Poll reveals Canadians' views on housing accessibility and potential of co-ownership to lower barriers
It is an understatement to suggest that housing accessibility and affordability are issues in Canada.
According to the Canadian Real Estate Association, the average home price in Canada in February was $816,720, up 20% over the previous year. The average home price has risen by 50% from February 2020, when it was $542,286.
As more and more Canadians feel "shut out" of the goal of owning a home, novel solutions such as co-ownership are becoming more appealing.
According to a national public opinion survey conducted by Abacus data earlier this year, which was commissioned by Canadian real estate tech company Key 80% of Canadians believe that every Canadian should have the opportunity to buy a home. However, almost everyone polled also agreed that homeownership accessibility is a problem in Canada, with 9 out of 10 prospective homeowners feeling "shut out" of owning a home someday.
Among those who were told about the co-ownership model offered by Key, 90% shared the view that it would make homeownership more accessible.

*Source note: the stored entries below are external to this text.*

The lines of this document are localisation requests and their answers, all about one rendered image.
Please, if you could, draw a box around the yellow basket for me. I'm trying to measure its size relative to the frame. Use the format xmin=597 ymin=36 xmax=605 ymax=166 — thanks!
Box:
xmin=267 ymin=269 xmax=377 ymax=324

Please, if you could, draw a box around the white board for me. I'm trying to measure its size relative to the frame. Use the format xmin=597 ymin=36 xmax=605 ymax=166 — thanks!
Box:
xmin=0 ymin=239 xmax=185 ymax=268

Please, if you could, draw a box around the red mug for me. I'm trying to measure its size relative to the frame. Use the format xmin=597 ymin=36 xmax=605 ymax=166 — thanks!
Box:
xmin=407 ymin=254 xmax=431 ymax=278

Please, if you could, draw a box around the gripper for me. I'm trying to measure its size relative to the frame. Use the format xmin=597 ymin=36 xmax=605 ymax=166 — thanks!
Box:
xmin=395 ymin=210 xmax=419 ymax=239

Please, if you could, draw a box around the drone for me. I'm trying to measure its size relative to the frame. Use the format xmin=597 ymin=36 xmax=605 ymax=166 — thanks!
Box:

The vast majority of Canadians polled agreed that homeownership accessibility – the ability to own a home – is a problem across the country. That includes nearly half (48%) who described it as a major problem. Canadians in all sections of the country, of all ages, and from all political parties share this viewpoint.

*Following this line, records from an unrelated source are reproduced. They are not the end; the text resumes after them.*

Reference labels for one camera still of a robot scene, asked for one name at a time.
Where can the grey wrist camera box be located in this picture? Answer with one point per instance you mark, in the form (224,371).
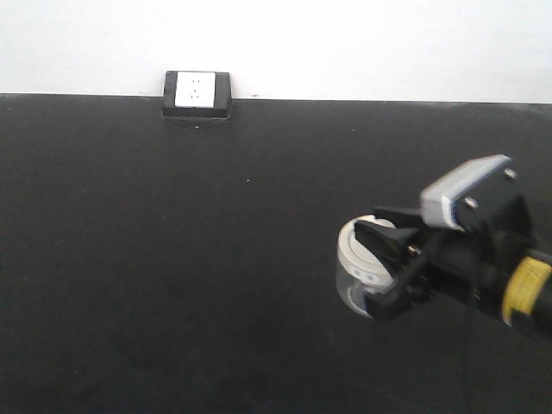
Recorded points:
(441,201)

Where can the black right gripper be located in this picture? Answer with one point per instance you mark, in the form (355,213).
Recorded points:
(472,267)

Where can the glass jar with cream lid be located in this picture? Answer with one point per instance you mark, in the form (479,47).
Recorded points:
(358,271)

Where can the black white power socket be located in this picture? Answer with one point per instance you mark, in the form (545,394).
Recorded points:
(197,95)

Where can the black yellow robot arm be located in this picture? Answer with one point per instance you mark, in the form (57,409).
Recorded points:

Because most Canadians (78 %) feel that every Canadian should have the opportunity to buy a home, the worry regarding homeownership accessibility is broad and firmly held. Eighty-eight percent of people who don't own a home agree with the statement "given the housing market in Canada, I feel shut out of my dream of owning a home."
When asked if co-ownership should be incorporated as a strategy to make apartments in new housing complexes more affordable, 68% agreed, while only 8% disagreed; the rest were undecided. Ninety-three per cent of renters said the co-ownership concept appealed to them, with half saying it was very appealing.
A first-time homebuyer who purchases a co-owned house currently cannot use their RRSPs to help fund the down payment. However, 84% of Canadians – including respondents from every region, age group, and political persuasions – believe this should be a possibility.